Faut-il chercher des passerelles entre les idées de l’avant-guerre et l’élan quasi mystique d’août 1914 ? Indéniablement, le souci principal des gens de La NRF d’avant guerre réside dans la littérature. Néanmoins, leur projet s’inscrit dans un cadre national et ils prétendent travailler pour la gloire de la littérature française. S’ils disputent le classicisme à l’école de Maurras et à l’Action française, s’ils s’affrontent autour de concepts littéraires avec Barrès, c’est pour mieux se proclamer authentiques écrivains français. Lorsqu’ils adhèrent en août 1914 à l’élan général, ils le font en des termes élaborés durant la décennie précédente. Le sacrifice, au centre du discours de guerre de 14-18, est également au cœur de leur éthique littéraire.

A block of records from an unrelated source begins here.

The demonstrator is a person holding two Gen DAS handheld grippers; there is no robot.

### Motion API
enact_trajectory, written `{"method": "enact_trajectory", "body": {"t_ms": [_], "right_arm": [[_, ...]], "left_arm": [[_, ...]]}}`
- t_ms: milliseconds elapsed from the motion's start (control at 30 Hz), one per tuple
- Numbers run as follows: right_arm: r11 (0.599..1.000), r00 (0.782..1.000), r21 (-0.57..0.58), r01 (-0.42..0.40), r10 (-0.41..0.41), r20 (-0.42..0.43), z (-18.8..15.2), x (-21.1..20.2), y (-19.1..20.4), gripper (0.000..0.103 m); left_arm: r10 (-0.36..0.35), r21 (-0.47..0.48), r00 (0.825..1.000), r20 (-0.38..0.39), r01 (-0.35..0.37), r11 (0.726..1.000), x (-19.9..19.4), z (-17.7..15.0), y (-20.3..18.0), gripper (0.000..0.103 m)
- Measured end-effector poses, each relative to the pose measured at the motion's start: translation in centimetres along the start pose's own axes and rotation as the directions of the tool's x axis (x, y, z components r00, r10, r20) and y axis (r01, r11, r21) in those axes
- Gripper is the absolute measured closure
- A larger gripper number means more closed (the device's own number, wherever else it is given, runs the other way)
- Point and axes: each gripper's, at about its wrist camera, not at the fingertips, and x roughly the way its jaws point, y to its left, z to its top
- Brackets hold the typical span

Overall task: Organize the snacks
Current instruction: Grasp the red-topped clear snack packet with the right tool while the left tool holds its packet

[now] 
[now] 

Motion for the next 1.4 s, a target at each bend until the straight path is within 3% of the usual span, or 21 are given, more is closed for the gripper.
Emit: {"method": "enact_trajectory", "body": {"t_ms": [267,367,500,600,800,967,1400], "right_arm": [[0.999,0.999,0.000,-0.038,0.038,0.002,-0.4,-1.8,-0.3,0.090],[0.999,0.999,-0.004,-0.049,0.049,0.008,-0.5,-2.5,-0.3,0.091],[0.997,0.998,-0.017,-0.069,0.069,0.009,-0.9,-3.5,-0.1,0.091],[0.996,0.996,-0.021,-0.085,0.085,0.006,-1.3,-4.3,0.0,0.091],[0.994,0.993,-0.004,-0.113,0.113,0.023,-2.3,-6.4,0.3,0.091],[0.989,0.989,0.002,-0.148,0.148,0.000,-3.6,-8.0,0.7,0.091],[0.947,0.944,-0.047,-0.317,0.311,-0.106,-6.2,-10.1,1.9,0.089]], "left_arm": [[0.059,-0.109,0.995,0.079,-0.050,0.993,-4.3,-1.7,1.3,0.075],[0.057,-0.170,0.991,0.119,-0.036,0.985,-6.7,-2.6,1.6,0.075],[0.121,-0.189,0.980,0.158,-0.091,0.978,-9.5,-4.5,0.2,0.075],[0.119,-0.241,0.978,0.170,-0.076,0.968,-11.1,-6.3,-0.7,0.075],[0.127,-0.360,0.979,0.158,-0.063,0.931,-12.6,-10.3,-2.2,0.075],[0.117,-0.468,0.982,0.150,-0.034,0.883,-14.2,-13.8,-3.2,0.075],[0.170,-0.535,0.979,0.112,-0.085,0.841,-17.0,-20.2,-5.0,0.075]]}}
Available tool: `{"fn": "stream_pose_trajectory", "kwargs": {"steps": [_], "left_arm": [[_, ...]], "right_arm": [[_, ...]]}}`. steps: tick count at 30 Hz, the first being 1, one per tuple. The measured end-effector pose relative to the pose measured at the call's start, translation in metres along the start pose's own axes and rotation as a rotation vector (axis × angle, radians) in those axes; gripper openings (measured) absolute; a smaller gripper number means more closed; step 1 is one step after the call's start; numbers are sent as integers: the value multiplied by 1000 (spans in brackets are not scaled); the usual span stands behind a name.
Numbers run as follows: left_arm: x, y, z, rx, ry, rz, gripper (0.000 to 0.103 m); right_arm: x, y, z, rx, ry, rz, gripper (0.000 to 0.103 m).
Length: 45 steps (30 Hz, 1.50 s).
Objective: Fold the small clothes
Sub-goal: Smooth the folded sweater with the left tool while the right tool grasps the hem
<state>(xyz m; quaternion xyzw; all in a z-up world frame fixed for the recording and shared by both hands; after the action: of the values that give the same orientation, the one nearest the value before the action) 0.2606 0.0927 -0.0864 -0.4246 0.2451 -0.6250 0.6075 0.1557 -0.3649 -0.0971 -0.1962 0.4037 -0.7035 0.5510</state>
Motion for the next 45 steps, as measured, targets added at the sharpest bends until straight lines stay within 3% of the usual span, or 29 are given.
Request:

Le lien entre La NRF en 1909-1914 et la mobilisation de nombreux écrivains – et peut-être des lecteurs – a été remarqué par quelques observateurs. Ainsi Alexis François, dans un journal suisse, explique en 1918 la continuité entre « l’héroïsme de l’esprit » prôné par la revue avant la guerre et « l’héroïsme militaire ». Pour lui, le second n’est que le prolongement du premier. Le « meilleur du génie français » vivait avant la guerre « pieusement en vue de se dévouer ». Bien qu’il s’agisse de choses de l’esprit, de l’art et de la pensée, le critique littéraire suisse trouve logique que, « quand il a fallu combattre pour le bon, elle [cette génération] n’a pas eu besoin de se guinder, elle s’est trouvée tout naturellement à la hauteur46 ».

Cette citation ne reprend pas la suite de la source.